— Vous me croyez, dit-il, prédestiné au bonheur. Eh bien ! si vous me voulez heureux, il faut l’être. Promettez-moi, ce soir, d’être joyeuse et forte, en pensant à moi, même loin de moi. Notre avenir à nous deux nous dépasse. Mais le moment que nous vivons ce soir, c’est une joie sans repentir, acquise pour l’éternité. Jamais nos âmes ne se connaîtront mieux. Vous m’avez fait un don qui ne se reprend pas…
La figure d’Agnès, un instant, s’était détendue, presque illuminée. Le langage de Jérôme la froissa d’une âpre désillusion. Elle attendait autre chose. Elle comprit que ce don d’elle-même serait vain, si le bien-aimé la précipitait avec lui dans l’holocauste qu’elle repoussait.
— Hélas ! répondit-elle, Jérôme, j’ai trop peur que ce ne soient des mots. Dans la vie d’un… apôtre une amie compte si peu. Le souvenir est un regret, une tentation. Si vous devenez ce que je crains, je ne serai plus qu’un fantôme croisé dans une autre vie ; et vous oublierez même le timbre de ma voix, l’inflexion des mots qui vous touchent. Je n’aurai qu’à me consumer comme un cierge dans un caveau, si je ne sais moi-même oublier.
Jérôme protesta, de toute sa véhémence, que d’une affection si parfaite rien ne pouvait mourir.
— Et puis, ajouta-t-il brusquement, ce que vous redoutez est incertain. Notre séparation va être l’épreuve décisive. Je vous écrirai bientôt, ma chère Agnès…
Ils arrivaient à l’avenue des tilleuls.

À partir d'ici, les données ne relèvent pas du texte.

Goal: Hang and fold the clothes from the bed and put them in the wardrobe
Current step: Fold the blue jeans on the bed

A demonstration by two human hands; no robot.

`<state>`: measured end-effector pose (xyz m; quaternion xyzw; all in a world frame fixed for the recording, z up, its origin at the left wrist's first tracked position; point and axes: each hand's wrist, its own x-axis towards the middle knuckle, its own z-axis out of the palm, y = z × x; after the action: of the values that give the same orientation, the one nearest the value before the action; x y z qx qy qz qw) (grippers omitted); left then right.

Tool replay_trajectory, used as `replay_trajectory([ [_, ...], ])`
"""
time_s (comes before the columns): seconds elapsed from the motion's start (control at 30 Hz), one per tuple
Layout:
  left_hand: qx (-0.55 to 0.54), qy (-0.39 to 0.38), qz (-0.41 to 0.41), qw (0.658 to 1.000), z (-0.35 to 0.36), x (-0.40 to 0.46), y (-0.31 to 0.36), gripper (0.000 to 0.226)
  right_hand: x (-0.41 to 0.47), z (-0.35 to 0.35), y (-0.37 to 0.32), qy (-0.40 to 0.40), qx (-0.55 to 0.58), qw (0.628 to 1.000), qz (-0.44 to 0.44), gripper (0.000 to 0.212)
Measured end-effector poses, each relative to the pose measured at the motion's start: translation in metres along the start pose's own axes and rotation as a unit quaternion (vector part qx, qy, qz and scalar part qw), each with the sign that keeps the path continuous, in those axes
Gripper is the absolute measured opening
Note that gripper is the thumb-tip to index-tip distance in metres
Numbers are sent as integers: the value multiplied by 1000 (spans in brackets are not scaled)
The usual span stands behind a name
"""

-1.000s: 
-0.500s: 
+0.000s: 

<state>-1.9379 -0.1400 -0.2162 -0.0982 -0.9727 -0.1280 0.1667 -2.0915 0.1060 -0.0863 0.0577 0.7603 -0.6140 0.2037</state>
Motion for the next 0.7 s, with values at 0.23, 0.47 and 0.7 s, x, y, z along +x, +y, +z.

Au bout du cloître des feuillages, un mur de brume, d’un bleu sombre, bloquait l’horizon. Ils se turent, écoutant le rythme de leurs pas, des derniers peut-être qu’ils feraient ensemble sur la terre. Agnès se souvenait de ce qu’elle avait ressenti, un soir, dans la nef d’une église où l’on disposait, pour un enterrement, des tentures ; les hautes draperies noires glissaient d’arceau en arceau ; elles l’avaient enfermée comme si elle était morte déjà, au fond d’un cercueil. Jérôme contemplait encore, dans le crépuscule, sa beauté triste ; il se l’appropriait avec l’ivresse désespérée d’un adieu ; mais il pensait :
« De mon grand amour, si j’y renonce, que me restera-t-il ? Un baiser sur un gant. »
X
L’éloignement d’Agnès désolait Jérôme plus qu’un deuil. Si elle avait été morte, il se fût mieux soumis devant l’irrémédiable. Mais une telle affliction pour eux deux, le vide mortuaire autour de lui, et tout cela parce qu’il le voulait !
Le voulait-il vraiment ? Une Volonté supérieure à la sienne, et que sa raison ne démentait pas, défendait à sa passion d’agir. Cependant, Agnès régnait au centre de sa vie profonde. La présence convoitée saturait comme un parfum la maison. En l’y respirant il sentait par une plus cruelle certitude, qu’elle-même ne reviendrait pas.